Abstract:
In order to investigate the evolution law of flood processes and the status of flood risk in upstream Huangtaiqiao area of the Xiaoqinghe River basin, Jinan City, a coupled flood model integrating SWMM and Infoworks ICM-2D was developed. The main parameters of the SWMM model were calibrated using a genetic algorithm with an elite retention strategy. The model was applied to simulate and analyze the pipeline network drainage capacity, surface inundation status, and hazard distribution under different rainfall with various return periods. The results showed that the improved genetic algorithm could quickly optimize the model accuracy to a high level in a short time, significantly improving the efficiency of parameter calibration; the coupled model exhibited good applicability in the study area.
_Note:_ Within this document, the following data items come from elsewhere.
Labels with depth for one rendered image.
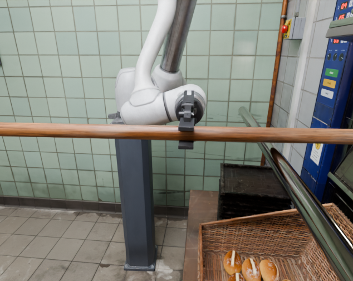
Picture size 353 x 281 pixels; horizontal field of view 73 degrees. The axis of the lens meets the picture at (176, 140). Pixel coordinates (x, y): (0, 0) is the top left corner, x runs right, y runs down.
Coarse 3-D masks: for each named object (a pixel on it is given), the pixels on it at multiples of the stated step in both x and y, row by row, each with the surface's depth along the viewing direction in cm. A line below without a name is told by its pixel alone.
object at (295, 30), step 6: (294, 18) 117; (300, 18) 117; (294, 24) 118; (300, 24) 117; (288, 30) 121; (294, 30) 119; (300, 30) 118; (288, 36) 120; (294, 36) 120; (300, 36) 119
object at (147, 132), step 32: (0, 128) 49; (32, 128) 49; (64, 128) 48; (96, 128) 48; (128, 128) 48; (160, 128) 47; (224, 128) 47; (256, 128) 46; (288, 128) 46; (320, 128) 46
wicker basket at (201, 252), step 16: (336, 208) 81; (208, 224) 90; (224, 224) 90; (256, 224) 89; (272, 224) 88; (288, 224) 88; (304, 224) 87; (352, 224) 73; (208, 240) 94; (224, 240) 93; (256, 240) 91; (272, 240) 90; (288, 240) 90; (304, 240) 90; (352, 240) 71; (208, 256) 95; (224, 256) 94; (240, 256) 94; (256, 256) 94; (272, 256) 94; (288, 256) 93; (320, 256) 82; (208, 272) 88; (224, 272) 88; (240, 272) 88; (288, 272) 88; (304, 272) 87; (320, 272) 80
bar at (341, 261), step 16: (240, 112) 79; (272, 144) 48; (272, 160) 43; (288, 176) 36; (288, 192) 34; (304, 192) 32; (304, 208) 30; (320, 208) 29; (320, 224) 26; (336, 224) 26; (320, 240) 25; (336, 240) 24; (336, 256) 23; (352, 256) 22; (336, 272) 22; (352, 272) 21
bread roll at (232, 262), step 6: (228, 252) 91; (234, 252) 90; (228, 258) 87; (234, 258) 86; (240, 258) 89; (228, 264) 86; (234, 264) 85; (240, 264) 86; (228, 270) 85; (234, 270) 84; (240, 270) 86
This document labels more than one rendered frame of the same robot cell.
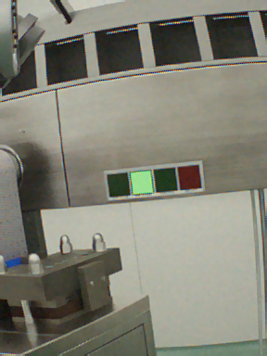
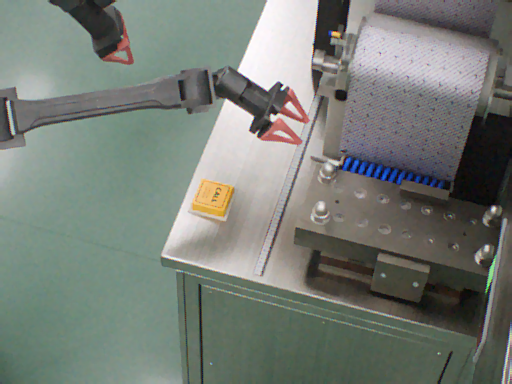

With the increase of rainfall return period, the number of overloaded pipes and overflow nodes in the pipeline network increased significantly; the capacity of the underground pipeline network was basically saturated at the 10 a return period, and the waterlogging risk rose rapidly when the return period exceeded 10 years; The total inundated area of the river basin increased from 573.38 hm
2 at the 5 a return period to 956.26 hm
2 at the 100 a return period, with areas of high water depth concentrated on major roads such as the Erhuan Road.(S), Jingshi Road, and Lashan Interchange; the flood risk level continuously increased with the extension of return period, and the area of high-risk areas continued to increase — during the return period from 5 a to 100 a, the area of relatively high-risk zones and high-risk zones increased by 151.11 hm
2 and 263.50 hm
2, respectively. The study area showed a certain risk resistance capacity against short-return-period rainfall, but targeted waterlogging prevention measures should be prioritized under extreme rainfall conditions.